"Dapet berapa Lo hari ini?" tanya Vani si gadis tomboy padaku yang sedang meluruskan persendian.
"Gak banyak, cuma lima karung dari pagi." Jawabku santai seraya merapikan botol yang akan ditimbang.
Seketika bajuku basah dengan cipratan es cincau dari mulut Vina. Dengan spontan kulemparkan satu botolku tepat di mukanya. Dia marah-marah tak karuan. Dia bilang aku hanya sibuk baca komik, tetapi banyak sekali hasil kumpulanku hari ini. Sedangkan dia, sibuk mencari sana sini malah cuma dapat dua karung. Marahnya tak kunjung padam setelah melihat jerawatnya pecah terkena botol. Segera kulari darinya dan menuju kios Bang Aman, kios tempatku menukar jerih payah dengan kehidupan. Ya, benar, kios ini adalah tempat penimbangan hasil mulungku setiap harinya. Setelah menimbang dan memberikan hasilnya pada Bang Aman, uang pertama pekan ini pun jatuh di tanganku. Aku segera menuju pohon depan kios. Di bawah pohon ini, aku sering menghabiskan waktu sore untuk menghitung uang juga melamun. Memang tak bagus kebiasaanku, tetapi itulah yang terjadi. Pohon menopang badanku, tangan menopang kumpulan uangku yang membentuk kipas, tak kalah Vina merebut dua lembar sepuluh ribuan dari tanganku. Itulah bentuk protesnya padaku yang tidak bersalah apa-apa. Aku memang bersantai setelah berhasil mengumpulkan lima kantong botol. Vina menganggapku tidak bekerja dan hanya sibuk membaca. Tak kuasa melihat perlakuannya yang begitu kasar, aku segera merebut uang itu kembali seraya menceramahinya.
"Oy Vin, gak baik banget sih sifat lho, ngrebut hak orang itu gak baik lhoo, apalagi ngerebut hak yatim piatu," jelasku seraya menceramahinya, "gini aja deh, gue traktir lo makan bakso kesukaan."

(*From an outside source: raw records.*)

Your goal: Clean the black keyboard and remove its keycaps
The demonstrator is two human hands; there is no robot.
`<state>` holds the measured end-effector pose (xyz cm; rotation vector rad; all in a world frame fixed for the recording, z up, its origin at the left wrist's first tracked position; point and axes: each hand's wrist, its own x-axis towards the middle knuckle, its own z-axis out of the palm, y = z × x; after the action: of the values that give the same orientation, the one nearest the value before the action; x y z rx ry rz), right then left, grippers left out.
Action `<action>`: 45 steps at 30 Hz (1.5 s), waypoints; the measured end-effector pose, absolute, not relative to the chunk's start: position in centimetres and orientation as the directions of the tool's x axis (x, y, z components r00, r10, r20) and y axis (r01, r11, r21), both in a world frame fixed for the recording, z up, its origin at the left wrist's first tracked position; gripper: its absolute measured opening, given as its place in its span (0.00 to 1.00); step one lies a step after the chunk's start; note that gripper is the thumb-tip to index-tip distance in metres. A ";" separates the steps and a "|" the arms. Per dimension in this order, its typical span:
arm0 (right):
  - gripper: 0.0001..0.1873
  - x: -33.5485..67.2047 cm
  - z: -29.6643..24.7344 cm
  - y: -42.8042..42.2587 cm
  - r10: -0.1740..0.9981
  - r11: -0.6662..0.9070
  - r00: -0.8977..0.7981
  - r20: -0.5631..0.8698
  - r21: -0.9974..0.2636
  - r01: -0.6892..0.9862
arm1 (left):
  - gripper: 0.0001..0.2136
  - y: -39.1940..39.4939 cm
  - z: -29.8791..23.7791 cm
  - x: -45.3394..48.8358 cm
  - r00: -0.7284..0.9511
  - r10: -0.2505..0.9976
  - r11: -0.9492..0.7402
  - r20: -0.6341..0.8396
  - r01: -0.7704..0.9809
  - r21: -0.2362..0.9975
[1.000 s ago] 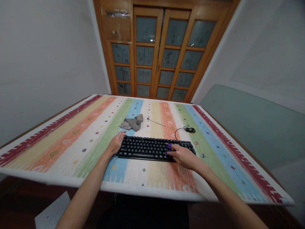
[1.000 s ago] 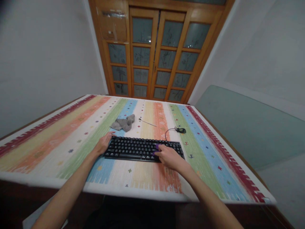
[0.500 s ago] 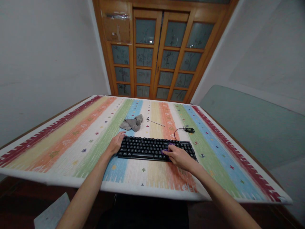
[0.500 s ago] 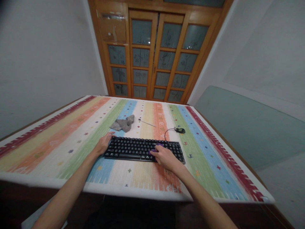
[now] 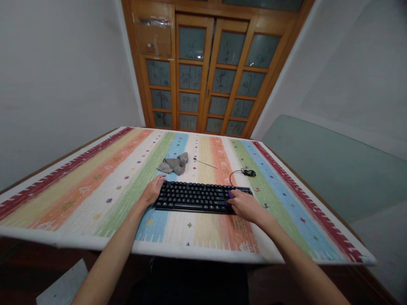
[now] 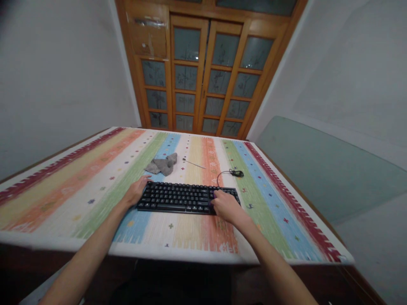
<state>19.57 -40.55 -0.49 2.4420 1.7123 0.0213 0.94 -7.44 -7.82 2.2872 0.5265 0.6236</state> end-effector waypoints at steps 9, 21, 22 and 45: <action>0.15 15.3 1.2 -33.7 0.966 -0.145 0.124 0.227 0.076 0.987 | 0.29 -7.3 -8.0 0.9 0.802 0.527 -0.669 0.280 0.189 0.719; 0.09 7.6 -4.2 -23.1 0.940 0.194 -0.199 0.277 0.046 0.980 | 0.28 -7.4 -8.0 1.0 0.789 0.543 -0.649 0.287 0.178 0.739; 0.09 7.3 -4.7 -22.8 0.943 0.194 -0.201 0.265 0.054 0.980 | 0.28 -7.4 -8.0 1.0 0.791 0.540 -0.649 0.288 0.174 0.740; 0.09 8.7 -5.6 -28.2 0.987 -0.010 0.009 0.161 0.006 1.000 | 0.29 -7.6 -7.7 0.9 0.800 0.534 -0.650 0.273 0.182 0.738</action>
<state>8.67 -28.22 -5.56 2.3058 2.2834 0.1944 0.85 -7.63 -7.74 2.2516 0.5258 0.6207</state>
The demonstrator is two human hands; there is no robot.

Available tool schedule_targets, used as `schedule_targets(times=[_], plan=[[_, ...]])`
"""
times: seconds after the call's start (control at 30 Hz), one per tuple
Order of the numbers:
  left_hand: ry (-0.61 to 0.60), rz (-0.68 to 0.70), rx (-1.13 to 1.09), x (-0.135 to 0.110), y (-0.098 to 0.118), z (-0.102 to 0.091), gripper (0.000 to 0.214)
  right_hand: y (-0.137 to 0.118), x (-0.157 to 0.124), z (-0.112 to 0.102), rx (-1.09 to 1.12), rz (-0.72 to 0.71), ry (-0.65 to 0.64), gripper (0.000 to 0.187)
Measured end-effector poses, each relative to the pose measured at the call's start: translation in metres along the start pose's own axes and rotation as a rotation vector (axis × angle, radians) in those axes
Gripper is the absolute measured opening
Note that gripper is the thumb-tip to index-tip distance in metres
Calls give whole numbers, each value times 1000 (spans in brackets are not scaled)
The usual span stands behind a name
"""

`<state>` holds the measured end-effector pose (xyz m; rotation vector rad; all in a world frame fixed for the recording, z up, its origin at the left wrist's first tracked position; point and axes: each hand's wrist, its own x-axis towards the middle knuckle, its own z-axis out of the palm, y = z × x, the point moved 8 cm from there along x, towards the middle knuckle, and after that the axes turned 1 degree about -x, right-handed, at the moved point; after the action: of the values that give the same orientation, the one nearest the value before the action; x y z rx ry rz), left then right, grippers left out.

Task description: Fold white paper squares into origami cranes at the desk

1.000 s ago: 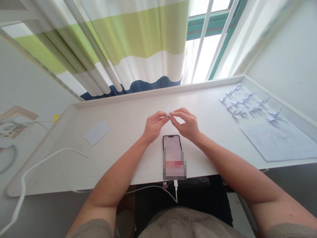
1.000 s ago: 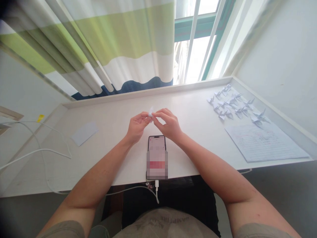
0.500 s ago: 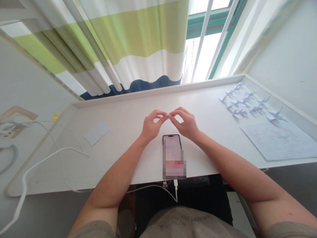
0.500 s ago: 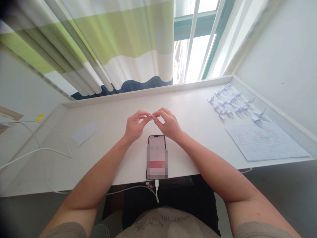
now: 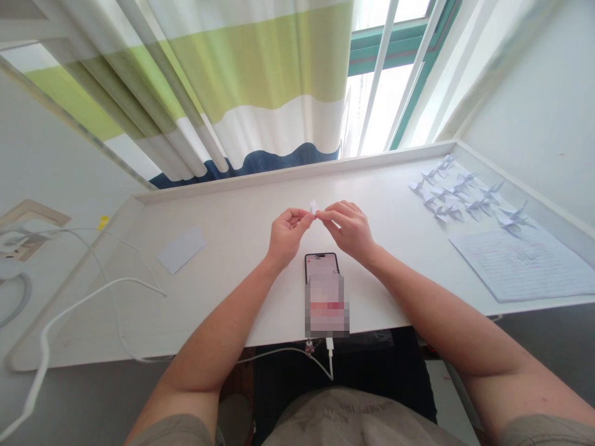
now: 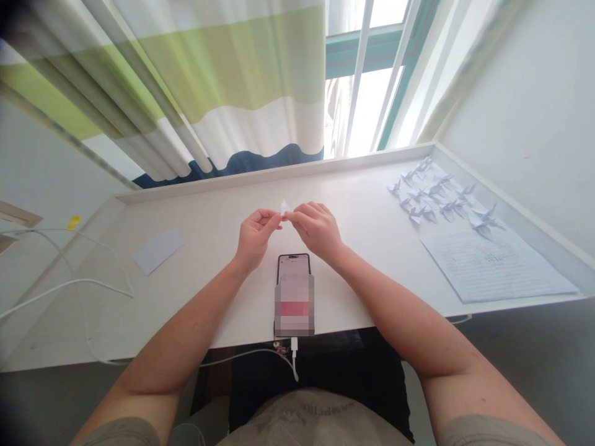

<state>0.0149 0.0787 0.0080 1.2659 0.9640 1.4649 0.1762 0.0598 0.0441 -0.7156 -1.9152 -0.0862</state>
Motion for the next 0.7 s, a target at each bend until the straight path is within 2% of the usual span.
schedule_targets(times=[0.13, 0.23, 0.33, 0.43, 0.53, 0.7], plan=[[30, -14, -56, 2, -3, -3, 42, 4, 0, 6, 77, 47, -67, 14], [37, 20, -33, 3, -3, -6, 41, 11, -2, 7, 249, 199, -49, 5], [35, 57, 21, 4, -2, -7, 41, 20, -6, 9, 400, 389, 15, 21], [20, 59, 28, 4, -5, -5, 43, 27, -12, 19, 501, 537, -30, 33], [-1, 35, -9, 3, -7, -4, 47, 30, -14, 26, 558, 605, -75, 39], [-27, -42, -79, 3, -13, -1, 54, 36, -14, 24, 592, 659, -31, 40]])
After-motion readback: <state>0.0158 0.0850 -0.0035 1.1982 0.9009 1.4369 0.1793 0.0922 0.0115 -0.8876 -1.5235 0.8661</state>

"Alah sok-sok an alim, biasanya juga lo nyuri makanan gue, tapi kalo lo mau traktir gue oke lah, ni duit lo." jawabnya sambil mengembalikan uang hasil rampasannya. Kami memesan bakso pilihan masing-masing. Setelah pesan, kami duduk di meja paling dekat kasir. Sepanjang makan bakso tak banyak kata keluar dari mulut Vina, dia sibuk melahap baksonya sampai hampir tersedak. Segera kuberikan padanya sebotol air mineral. Setelah muka kepedesannya mereda, aku mulai membuka mulut untuk pertama kalinya.
"Vin, gue boleh tanya sesuatu gak ke lo?"
"Tanya aja gak papa, tanya apa emang?"
"Gimana sih, rasanya punya orangtua?"